## [Work item]
Copy out each line below verbatim, skipping any picture.

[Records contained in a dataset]

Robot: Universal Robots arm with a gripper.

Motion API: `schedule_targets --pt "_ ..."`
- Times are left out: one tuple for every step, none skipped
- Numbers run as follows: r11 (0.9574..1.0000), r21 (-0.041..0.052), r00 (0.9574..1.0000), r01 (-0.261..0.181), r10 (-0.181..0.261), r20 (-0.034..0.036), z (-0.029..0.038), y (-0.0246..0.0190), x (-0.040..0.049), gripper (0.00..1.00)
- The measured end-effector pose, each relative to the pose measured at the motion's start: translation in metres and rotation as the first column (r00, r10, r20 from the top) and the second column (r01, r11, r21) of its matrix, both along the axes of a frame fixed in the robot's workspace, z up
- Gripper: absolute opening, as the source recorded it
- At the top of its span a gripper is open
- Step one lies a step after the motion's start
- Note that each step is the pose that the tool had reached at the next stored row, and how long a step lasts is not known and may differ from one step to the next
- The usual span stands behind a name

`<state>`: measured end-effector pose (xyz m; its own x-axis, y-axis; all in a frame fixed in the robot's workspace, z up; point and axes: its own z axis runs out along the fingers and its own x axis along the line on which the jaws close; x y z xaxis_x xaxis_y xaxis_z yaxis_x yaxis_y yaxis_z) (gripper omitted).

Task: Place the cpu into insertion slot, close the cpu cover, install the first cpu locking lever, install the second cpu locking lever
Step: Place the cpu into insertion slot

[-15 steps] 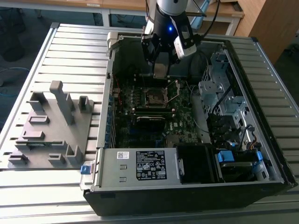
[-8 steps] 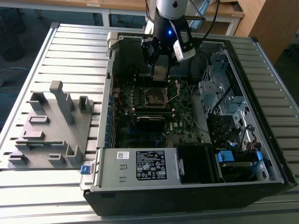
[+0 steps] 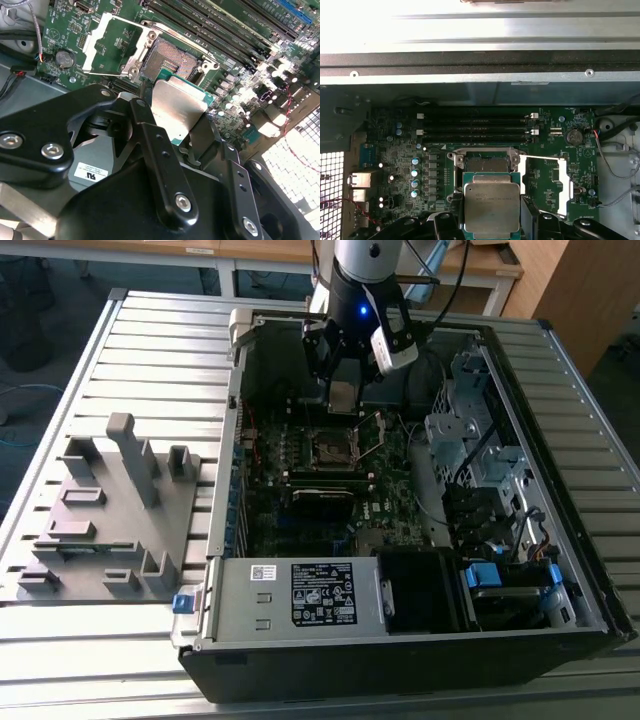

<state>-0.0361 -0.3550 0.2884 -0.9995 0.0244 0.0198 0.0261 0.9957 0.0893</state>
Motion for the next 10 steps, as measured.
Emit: schedule_targets --pt "1.0 0.0 1.0 0.0 0.0 0.0 0.0 0.0 0.0 0.54" --pt "1.0 0.0 1.0 0.0 0.0 0.0 -0.0001 0.0 0.0 0.54" --pt "1.0 0.0002 1.0 0.0 0.0 0.0001 -0.0004 0.0 0.0 0.54" --pt "1.0 0.0003 1.0 0.0 0.0 0.0002 -0.0007 0.0 0.0 0.54" --pt "1.0 0.0001 1.0 0.0 0.0 0.0 -0.0008 0.0 0.0 0.54" --pt "1.0 0.0 1.0 0.0 0.0 0.0 -0.0015 0.0 0.0 0.54" --pt "1.0 -0.0001 1.0 0.0 0.0 0.0 -0.0024 0.0 0.0 0.54" --pt "1.0 0.0 1.0 0.0 0.0 0.0 -0.0025 0.0 0.0 0.54" --pt "1.0 0.0001 1.0 0.0 0.0 0.0 -0.0026 0.0 0.0 0.54" --pt "1.0 0.0003 1.0 0.0 0.0 0.0002 -0.0029 0.0 0.0 0.54"
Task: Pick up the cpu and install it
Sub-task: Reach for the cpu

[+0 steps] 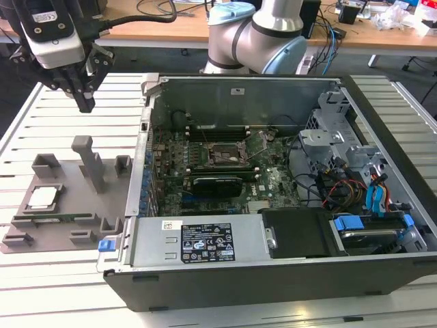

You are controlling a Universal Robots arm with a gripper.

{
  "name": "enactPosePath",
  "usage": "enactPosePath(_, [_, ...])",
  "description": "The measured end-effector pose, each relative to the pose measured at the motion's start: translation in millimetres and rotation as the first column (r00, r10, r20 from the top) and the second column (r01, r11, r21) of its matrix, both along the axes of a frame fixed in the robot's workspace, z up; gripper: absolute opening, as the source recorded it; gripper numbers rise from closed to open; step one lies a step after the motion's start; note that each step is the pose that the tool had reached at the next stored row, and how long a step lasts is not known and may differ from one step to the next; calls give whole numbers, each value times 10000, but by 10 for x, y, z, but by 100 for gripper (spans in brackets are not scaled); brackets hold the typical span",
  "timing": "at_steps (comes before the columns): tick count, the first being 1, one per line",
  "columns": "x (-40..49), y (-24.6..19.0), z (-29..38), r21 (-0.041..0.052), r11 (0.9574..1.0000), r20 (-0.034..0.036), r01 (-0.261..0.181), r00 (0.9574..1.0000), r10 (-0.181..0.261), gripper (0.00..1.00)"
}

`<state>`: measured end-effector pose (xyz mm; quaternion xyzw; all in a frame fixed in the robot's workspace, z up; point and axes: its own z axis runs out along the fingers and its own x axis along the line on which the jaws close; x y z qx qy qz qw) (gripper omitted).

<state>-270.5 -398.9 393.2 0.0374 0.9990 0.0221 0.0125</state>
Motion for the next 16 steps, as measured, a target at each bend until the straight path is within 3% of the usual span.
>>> enactPosePath(16, [-331, 0, -1, 0, 10000, 0, 1, 10000, -1, 11])
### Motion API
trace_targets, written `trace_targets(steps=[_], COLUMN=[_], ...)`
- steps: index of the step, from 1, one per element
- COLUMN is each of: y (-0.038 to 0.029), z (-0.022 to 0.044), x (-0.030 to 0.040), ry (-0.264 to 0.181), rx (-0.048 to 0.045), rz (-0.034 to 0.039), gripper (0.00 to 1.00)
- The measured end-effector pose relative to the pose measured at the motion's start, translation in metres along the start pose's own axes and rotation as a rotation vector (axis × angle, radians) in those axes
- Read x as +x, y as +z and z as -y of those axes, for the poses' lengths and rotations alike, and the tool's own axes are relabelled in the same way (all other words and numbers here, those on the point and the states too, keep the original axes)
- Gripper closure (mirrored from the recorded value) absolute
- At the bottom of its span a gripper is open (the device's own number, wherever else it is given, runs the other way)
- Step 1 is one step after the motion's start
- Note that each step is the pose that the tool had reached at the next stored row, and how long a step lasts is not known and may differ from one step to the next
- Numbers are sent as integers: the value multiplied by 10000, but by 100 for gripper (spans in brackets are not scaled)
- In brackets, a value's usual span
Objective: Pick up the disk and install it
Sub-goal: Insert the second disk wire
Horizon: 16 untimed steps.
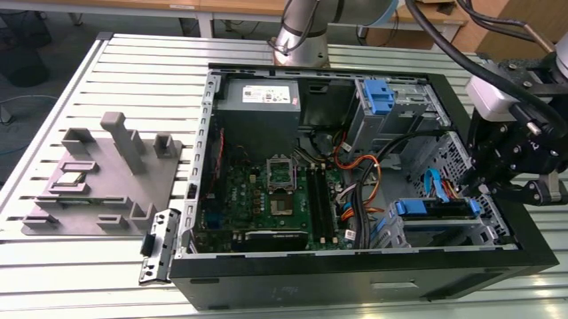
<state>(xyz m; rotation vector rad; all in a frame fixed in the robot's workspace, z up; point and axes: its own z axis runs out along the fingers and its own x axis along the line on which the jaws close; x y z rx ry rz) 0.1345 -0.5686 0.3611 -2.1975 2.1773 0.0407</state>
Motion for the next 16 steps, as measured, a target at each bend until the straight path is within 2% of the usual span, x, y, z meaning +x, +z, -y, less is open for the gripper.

## [Written solution]
Robot: Universal Robots arm with a gripper.

Motion API: `schedule_targets --pt "_ ..."`
- Times are left out: one tuple for every step, none skipped
- Numbers run as follows: r11 (0.9574..1.0000), r21 (-0.041..0.052), r00 (0.9574..1.0000), r01 (-0.261..0.181), r10 (-0.181..0.261), r20 (-0.034..0.036), z (-0.029..0.038), y (-0.0246..0.0190), x (-0.040..0.049), gripper (0.00..1.00)
- The measured end-effector pose, each relative to the pose measured at the motion's start: translation in metres and rotation as the first column (r00, r10, r20 from the top) and the second column (r01, r11, r21) of its matrix, both along the axes of a frame fixed in the robot's workspace, z up
- Gripper: absolute opening, as the source recorded it
- At the top of its span a gripper is open
- Step one lies a step after the motion's start
- Note that each step is the pose that the tool had reached at the next stored row, and how long a step lasts is not known and may differ from one step to the next
- The usual span stands behind a name

`<state>`: measured end-effector pose (xyz m; its own x-axis, y-axis; all in a frame fixed in the robot's workspace, z up; point and axes: its own z axis runs out along the fingers and its own x axis along the line on which the jaws close; x y z xaxis_x xaxis_y xaxis_z yaxis_x yaxis_y yaxis_z) (gripper omitted).

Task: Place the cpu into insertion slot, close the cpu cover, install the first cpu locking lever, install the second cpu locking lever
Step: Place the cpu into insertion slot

[-15 steps] 
[-8 steps] 
[+0 steps] 

<state>-0.0361 -0.3550 0.2884 -0.9995 0.0244 0.0198 0.0261 0.9957 0.0893</state>
Motion for the next 10 steps, as measured.
Emit: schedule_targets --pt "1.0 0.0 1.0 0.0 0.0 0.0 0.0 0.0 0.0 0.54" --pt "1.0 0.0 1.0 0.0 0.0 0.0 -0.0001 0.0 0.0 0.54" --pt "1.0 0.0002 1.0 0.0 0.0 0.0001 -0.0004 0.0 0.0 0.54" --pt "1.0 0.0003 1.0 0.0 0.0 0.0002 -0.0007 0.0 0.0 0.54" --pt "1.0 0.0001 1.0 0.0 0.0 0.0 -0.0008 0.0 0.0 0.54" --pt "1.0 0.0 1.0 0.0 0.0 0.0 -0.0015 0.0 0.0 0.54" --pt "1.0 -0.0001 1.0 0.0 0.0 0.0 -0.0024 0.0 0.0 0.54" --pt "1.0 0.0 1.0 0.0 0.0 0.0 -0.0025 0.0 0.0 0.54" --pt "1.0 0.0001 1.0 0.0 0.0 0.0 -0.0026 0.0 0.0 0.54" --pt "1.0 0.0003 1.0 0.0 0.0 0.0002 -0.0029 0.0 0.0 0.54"
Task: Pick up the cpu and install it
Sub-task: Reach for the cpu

[+0 steps] 

You are controlling a Universal Robots arm with a gripper.

{
  "name": "enactPosePath",
  "usage": "enactPosePath(_, [_, ...])",
  "description": "The measured end-effector pose, each relative to the pose measured at the motion's start: translation in millimetres and rotation as the first column (r00, r10, r20 from the top) and the second column (r01, r11, r21) of its matrix, both along the axes of a frame fixed in the robot's workspace, z up; gripper: absolute opening, as the source recorded it; gripper numbers rise from closed to open; step one lies a step after the motion's start; note that each step is the pose that the tool had reached at the next stored row, and how long a step lasts is not known and may differ from one step to the next; calls give whole numbers, each value times 10000, but by 10 for x, y, z, but by 100 for gripper (spans in brackets are not scaled); brackets hold the typical span",
  "timing": "at_steps (comes before the columns): tick count, the first being 1, one per line",
  "columns": "x (-40..49), y (-24.6..19.0), z (-29..38), r21 (-0.041..0.052), r11 (0.9574..1.0000), r20 (-0.034..0.036), r01 (-0.261..0.181), r00 (0.9574..1.0000), r10 (-0.181..0.261), gripper (0.00..1.00)"
}

`<state>`: measured end-effector pose (xyz mm; quaternion xyzw; all in a frame fixed in the robot's workspace, z up; point and axes: its own z axis runs out along the fingers and its own x axis along the line on which the jaws close; x y z qx qy qz qw) (gripper omitted).

<state>-270.5 -398.9 393.2 0.0374 0.9990 0.0221 0.0125</state>
Motion for the next 16 steps, as measured, a target at each bend until the straight path is within 3% of the usual span.
>>> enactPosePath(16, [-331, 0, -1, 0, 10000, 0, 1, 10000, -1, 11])
### Motion API
trace_targets, written `trace_targets(steps=[_], COLUMN=[_], ...)`
- steps: index of the step, from 1, one per element
- COLUMN is each of: y (-0.038 to 0.029), z (-0.022 to 0.044), x (-0.030 to 0.040), ry (-0.264 to 0.181), rx (-0.048 to 0.045), rz (-0.034 to 0.039), gripper (0.00 to 1.00)
- The measured end-effector pose relative to the pose measured at the motion's start, translation in metres along the start pose's own axes and rotation as a rotation vector (axis × angle, radians) in those axes
- Read x as +x, y as +z and z as -y of those axes, for the poses' lengths and rotations alike, and the tool's own axes are relabelled in the same way (all other words and numbers here, those on the point and the states too, keep the original axes)
- Gripper closure (mirrored from the recorded value) absolute
- At the bottom of its span a gripper is open (the device's own number, wherever else it is given, runs the other way)
- Step 1 is one step after the motion's start
- Note that each step is the pose that the tool had reached at the next stored row, and how long a step lasts is not known and may differ from one step to the next
- Numbers are sent as integers: the value multiplied by 10000, but by 100 for gripper (spans in brackets are not scaled)
- In brackets, a value's usual span
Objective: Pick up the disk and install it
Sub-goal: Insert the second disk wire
Horizon: 16 untimed steps.
<state>(xyz m; rotation vector rad; all in a frame fixed in the robot's workspace, z up; point and axes: its own z axis runs out along the fingers and its own x axis along the line on which the jaws close; x y z rx ry rz) 0.1345 -0.5686 0.3611 -2.1975 2.1773 0.0407</state>
Motion for the next 16 steps, as measured, a target at each bend until the straight path is within 2% of the usual span, x, y, z meaning +x, +z, -y, less is open for the gripper.

The exercise is finished and nothing remains.